Your answer must be the full listing, word for word, with no images in it.

------------------------

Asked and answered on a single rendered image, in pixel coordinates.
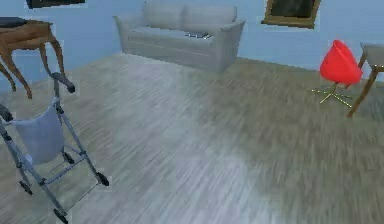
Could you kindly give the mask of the pale grey sofa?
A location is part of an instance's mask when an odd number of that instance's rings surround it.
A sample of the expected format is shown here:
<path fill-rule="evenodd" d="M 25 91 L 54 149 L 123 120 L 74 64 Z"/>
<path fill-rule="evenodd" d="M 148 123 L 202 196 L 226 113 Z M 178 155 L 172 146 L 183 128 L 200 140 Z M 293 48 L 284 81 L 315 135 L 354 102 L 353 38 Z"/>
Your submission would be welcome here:
<path fill-rule="evenodd" d="M 214 72 L 236 60 L 245 25 L 235 6 L 173 0 L 146 0 L 141 11 L 114 21 L 124 53 Z M 185 36 L 187 32 L 212 37 L 192 38 Z"/>

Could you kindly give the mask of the dark flat device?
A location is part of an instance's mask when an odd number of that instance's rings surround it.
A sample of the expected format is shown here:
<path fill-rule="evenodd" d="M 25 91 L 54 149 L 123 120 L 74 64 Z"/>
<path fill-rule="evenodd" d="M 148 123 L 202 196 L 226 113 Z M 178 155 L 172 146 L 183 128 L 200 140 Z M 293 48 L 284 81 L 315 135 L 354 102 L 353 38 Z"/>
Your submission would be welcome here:
<path fill-rule="evenodd" d="M 208 39 L 208 38 L 211 38 L 212 35 L 210 35 L 209 33 L 207 32 L 187 32 L 185 34 L 185 36 L 187 37 L 192 37 L 192 38 L 203 38 L 203 39 Z"/>

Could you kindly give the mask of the gold framed dark picture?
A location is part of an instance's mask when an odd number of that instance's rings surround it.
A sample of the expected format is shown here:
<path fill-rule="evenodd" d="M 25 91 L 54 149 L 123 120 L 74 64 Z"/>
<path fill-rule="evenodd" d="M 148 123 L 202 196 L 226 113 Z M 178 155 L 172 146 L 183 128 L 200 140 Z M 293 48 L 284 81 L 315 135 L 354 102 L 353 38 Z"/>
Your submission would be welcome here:
<path fill-rule="evenodd" d="M 266 0 L 265 25 L 313 29 L 321 0 Z"/>

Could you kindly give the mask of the grey wheeled walker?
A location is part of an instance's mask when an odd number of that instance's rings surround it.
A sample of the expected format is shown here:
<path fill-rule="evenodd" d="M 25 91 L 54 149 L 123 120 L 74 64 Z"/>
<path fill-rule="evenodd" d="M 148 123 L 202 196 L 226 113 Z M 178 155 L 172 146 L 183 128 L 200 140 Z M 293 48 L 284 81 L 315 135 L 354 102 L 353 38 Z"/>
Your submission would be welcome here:
<path fill-rule="evenodd" d="M 108 186 L 109 180 L 96 170 L 61 107 L 59 84 L 64 84 L 69 93 L 75 92 L 75 85 L 59 72 L 50 73 L 49 76 L 54 82 L 54 96 L 47 109 L 39 116 L 28 120 L 15 120 L 11 112 L 0 104 L 0 135 L 22 177 L 20 186 L 28 194 L 33 194 L 31 183 L 26 176 L 29 172 L 54 204 L 53 212 L 56 217 L 63 224 L 69 224 L 67 211 L 51 192 L 49 185 L 83 161 L 87 162 L 99 183 Z M 36 171 L 35 166 L 51 162 L 58 155 L 61 155 L 69 166 L 50 178 L 43 177 Z"/>

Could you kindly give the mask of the red egg chair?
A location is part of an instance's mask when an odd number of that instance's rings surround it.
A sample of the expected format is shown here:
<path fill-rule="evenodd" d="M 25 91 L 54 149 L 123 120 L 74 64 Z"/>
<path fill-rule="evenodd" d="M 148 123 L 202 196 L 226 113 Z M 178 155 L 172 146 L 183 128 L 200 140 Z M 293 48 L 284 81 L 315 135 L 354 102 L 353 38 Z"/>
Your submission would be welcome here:
<path fill-rule="evenodd" d="M 326 91 L 311 89 L 313 93 L 324 95 L 320 104 L 329 98 L 335 98 L 351 108 L 351 105 L 345 101 L 345 99 L 348 99 L 348 96 L 338 94 L 336 89 L 339 84 L 343 84 L 346 88 L 357 84 L 361 80 L 363 72 L 356 62 L 352 51 L 342 40 L 335 39 L 332 42 L 320 65 L 319 73 L 323 79 L 332 82 L 331 87 Z"/>

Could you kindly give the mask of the black framed picture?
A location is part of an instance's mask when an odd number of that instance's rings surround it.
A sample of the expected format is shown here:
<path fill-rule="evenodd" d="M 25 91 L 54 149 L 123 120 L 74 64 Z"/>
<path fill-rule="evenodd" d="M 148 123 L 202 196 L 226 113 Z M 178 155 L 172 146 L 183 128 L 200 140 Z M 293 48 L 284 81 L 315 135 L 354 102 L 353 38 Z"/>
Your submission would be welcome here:
<path fill-rule="evenodd" d="M 83 4 L 85 2 L 86 0 L 26 0 L 29 9 L 71 4 Z"/>

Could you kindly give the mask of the brown curved-leg wooden table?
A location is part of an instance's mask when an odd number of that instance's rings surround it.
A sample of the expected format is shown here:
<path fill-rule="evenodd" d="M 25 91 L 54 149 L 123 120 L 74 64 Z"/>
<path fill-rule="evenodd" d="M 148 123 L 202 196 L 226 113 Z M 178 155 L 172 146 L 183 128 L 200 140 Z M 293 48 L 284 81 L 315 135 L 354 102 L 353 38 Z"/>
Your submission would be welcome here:
<path fill-rule="evenodd" d="M 0 72 L 8 79 L 13 91 L 16 91 L 16 84 L 11 74 L 15 75 L 23 85 L 29 99 L 32 98 L 32 91 L 24 76 L 16 67 L 12 53 L 14 50 L 38 49 L 43 65 L 46 71 L 50 73 L 45 47 L 46 43 L 50 43 L 55 51 L 60 73 L 65 74 L 62 48 L 52 32 L 51 26 L 51 22 L 27 20 L 25 24 L 18 27 L 0 28 L 0 58 L 3 61 L 3 63 L 0 63 Z"/>

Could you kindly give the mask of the grey-topped wooden table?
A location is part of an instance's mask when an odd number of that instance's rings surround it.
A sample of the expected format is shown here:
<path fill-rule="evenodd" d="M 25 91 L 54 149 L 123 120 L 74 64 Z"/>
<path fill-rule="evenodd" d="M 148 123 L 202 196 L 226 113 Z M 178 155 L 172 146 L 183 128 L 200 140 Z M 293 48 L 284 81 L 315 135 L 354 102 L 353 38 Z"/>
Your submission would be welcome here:
<path fill-rule="evenodd" d="M 384 44 L 361 42 L 360 45 L 362 48 L 362 54 L 358 63 L 358 67 L 362 68 L 364 63 L 367 62 L 371 71 L 361 94 L 354 102 L 350 111 L 347 114 L 349 118 L 354 115 L 354 113 L 358 110 L 360 104 L 370 92 L 378 74 L 384 73 Z"/>

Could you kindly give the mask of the dark flat laptop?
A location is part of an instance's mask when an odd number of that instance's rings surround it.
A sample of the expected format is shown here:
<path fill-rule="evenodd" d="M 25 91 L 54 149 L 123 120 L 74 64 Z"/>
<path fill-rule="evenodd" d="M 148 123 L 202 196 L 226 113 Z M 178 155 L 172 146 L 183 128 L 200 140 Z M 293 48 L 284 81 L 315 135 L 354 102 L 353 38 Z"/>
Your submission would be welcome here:
<path fill-rule="evenodd" d="M 26 23 L 27 20 L 21 17 L 0 17 L 0 28 L 14 28 Z"/>

------------------------

Finished task:
Asked and answered on a single rendered image, in pixel coordinates.
Could you kindly give the mask of the pale grey sofa?
A location is part of an instance's mask when an odd number of that instance's rings surround it.
A sample of the expected format is shown here:
<path fill-rule="evenodd" d="M 25 91 L 54 149 L 123 120 L 74 64 Z"/>
<path fill-rule="evenodd" d="M 148 123 L 202 196 L 226 113 Z M 178 155 L 172 146 L 183 128 L 200 140 Z M 293 48 L 284 81 L 315 135 L 354 102 L 353 38 Z"/>
Your submission would be welcome here:
<path fill-rule="evenodd" d="M 214 72 L 236 60 L 245 25 L 235 6 L 173 0 L 146 0 L 141 11 L 114 21 L 124 53 Z M 185 36 L 187 32 L 212 37 L 192 38 Z"/>

Could you kindly give the mask of the dark flat device?
A location is part of an instance's mask when an odd number of that instance's rings surround it.
A sample of the expected format is shown here:
<path fill-rule="evenodd" d="M 25 91 L 54 149 L 123 120 L 74 64 Z"/>
<path fill-rule="evenodd" d="M 148 123 L 202 196 L 226 113 Z M 178 155 L 172 146 L 183 128 L 200 140 Z M 293 48 L 284 81 L 315 135 L 354 102 L 353 38 Z"/>
Your submission would be welcome here:
<path fill-rule="evenodd" d="M 208 39 L 208 38 L 211 38 L 212 35 L 210 35 L 209 33 L 207 32 L 187 32 L 185 34 L 185 36 L 187 37 L 192 37 L 192 38 L 203 38 L 203 39 Z"/>

Could you kindly give the mask of the gold framed dark picture?
A location is part of an instance's mask when an odd number of that instance's rings surround it.
A sample of the expected format is shown here:
<path fill-rule="evenodd" d="M 25 91 L 54 149 L 123 120 L 74 64 Z"/>
<path fill-rule="evenodd" d="M 148 123 L 202 196 L 226 113 Z M 178 155 L 172 146 L 183 128 L 200 140 Z M 293 48 L 284 81 L 315 135 L 354 102 L 353 38 Z"/>
Your submission would be welcome here:
<path fill-rule="evenodd" d="M 266 0 L 265 25 L 313 29 L 321 0 Z"/>

Could you kindly give the mask of the grey wheeled walker?
A location is part of an instance's mask when an odd number of that instance's rings surround it.
A sample of the expected format is shown here:
<path fill-rule="evenodd" d="M 25 91 L 54 149 L 123 120 L 74 64 Z"/>
<path fill-rule="evenodd" d="M 148 123 L 202 196 L 226 113 Z M 178 155 L 172 146 L 183 128 L 200 140 Z M 293 48 L 284 81 L 315 135 L 354 102 L 353 38 Z"/>
Your submission would be welcome here:
<path fill-rule="evenodd" d="M 108 186 L 109 180 L 96 170 L 61 107 L 59 84 L 64 84 L 69 93 L 75 92 L 75 85 L 59 72 L 50 73 L 49 76 L 54 82 L 54 96 L 47 109 L 39 116 L 28 120 L 15 120 L 11 112 L 0 104 L 0 135 L 22 177 L 20 186 L 28 194 L 33 194 L 31 183 L 26 176 L 29 172 L 54 204 L 53 212 L 56 217 L 63 224 L 69 224 L 67 211 L 51 192 L 49 185 L 83 161 L 87 162 L 99 183 Z M 36 171 L 35 166 L 51 162 L 58 155 L 61 155 L 69 166 L 50 178 L 43 177 Z"/>

Could you kindly give the mask of the red egg chair?
A location is part of an instance's mask when an odd number of that instance's rings surround it.
A sample of the expected format is shown here:
<path fill-rule="evenodd" d="M 25 91 L 54 149 L 123 120 L 74 64 Z"/>
<path fill-rule="evenodd" d="M 148 123 L 202 196 L 226 113 Z M 178 155 L 172 146 L 183 128 L 200 140 Z M 293 48 L 284 81 L 315 135 L 354 102 L 353 38 Z"/>
Your submission would be welcome here:
<path fill-rule="evenodd" d="M 326 91 L 311 89 L 313 93 L 324 95 L 320 104 L 329 98 L 335 98 L 351 108 L 351 105 L 345 101 L 345 99 L 348 99 L 348 96 L 338 94 L 336 89 L 339 84 L 343 84 L 346 88 L 357 84 L 361 80 L 363 72 L 356 62 L 352 51 L 342 40 L 335 39 L 332 42 L 320 65 L 319 73 L 323 79 L 332 82 L 331 87 Z"/>

Could you kindly give the mask of the black framed picture?
A location is part of an instance's mask when an odd number of that instance's rings surround it.
A sample of the expected format is shown here:
<path fill-rule="evenodd" d="M 25 91 L 54 149 L 123 120 L 74 64 Z"/>
<path fill-rule="evenodd" d="M 148 123 L 202 196 L 226 113 Z M 178 155 L 172 146 L 183 128 L 200 140 Z M 293 48 L 284 81 L 315 135 L 354 102 L 353 38 Z"/>
Your submission would be welcome here:
<path fill-rule="evenodd" d="M 83 4 L 85 2 L 86 0 L 26 0 L 29 9 L 71 4 Z"/>

Could you kindly give the mask of the brown curved-leg wooden table?
A location is part of an instance's mask when an odd number of that instance's rings surround it.
A sample of the expected format is shown here:
<path fill-rule="evenodd" d="M 25 91 L 54 149 L 123 120 L 74 64 Z"/>
<path fill-rule="evenodd" d="M 148 123 L 202 196 L 226 113 Z M 178 155 L 172 146 L 183 128 L 200 140 Z M 293 48 L 284 81 L 315 135 L 354 102 L 353 38 Z"/>
Your submission would be welcome here:
<path fill-rule="evenodd" d="M 0 72 L 8 79 L 13 91 L 16 91 L 16 84 L 11 74 L 15 75 L 23 85 L 29 99 L 32 98 L 32 91 L 24 76 L 16 67 L 12 53 L 14 50 L 38 49 L 43 65 L 46 71 L 50 73 L 45 47 L 46 43 L 50 43 L 55 51 L 60 73 L 65 74 L 62 48 L 52 32 L 51 26 L 51 22 L 27 20 L 25 24 L 18 27 L 0 28 L 0 58 L 3 61 L 3 63 L 0 63 Z"/>

Could you kindly give the mask of the grey-topped wooden table?
A location is part of an instance's mask when an odd number of that instance's rings surround it.
A sample of the expected format is shown here:
<path fill-rule="evenodd" d="M 25 91 L 54 149 L 123 120 L 74 64 Z"/>
<path fill-rule="evenodd" d="M 148 123 L 202 196 L 226 113 Z M 178 155 L 172 146 L 183 128 L 200 140 Z M 293 48 L 284 81 L 315 135 L 354 102 L 353 38 Z"/>
Your submission would be welcome here:
<path fill-rule="evenodd" d="M 384 44 L 361 42 L 360 45 L 362 48 L 362 54 L 358 63 L 358 67 L 362 68 L 364 63 L 367 62 L 371 71 L 361 94 L 354 102 L 350 111 L 347 114 L 349 118 L 354 115 L 354 113 L 358 110 L 360 104 L 370 92 L 378 74 L 384 73 Z"/>

Could you kindly give the mask of the dark flat laptop?
A location is part of an instance's mask when an odd number of that instance's rings surround it.
A sample of the expected format is shown here:
<path fill-rule="evenodd" d="M 25 91 L 54 149 L 123 120 L 74 64 Z"/>
<path fill-rule="evenodd" d="M 148 123 L 202 196 L 226 113 Z M 178 155 L 172 146 L 183 128 L 200 140 Z M 293 48 L 284 81 L 315 135 L 354 102 L 353 38 Z"/>
Your submission would be welcome here:
<path fill-rule="evenodd" d="M 26 23 L 27 20 L 21 17 L 0 17 L 0 28 L 14 28 Z"/>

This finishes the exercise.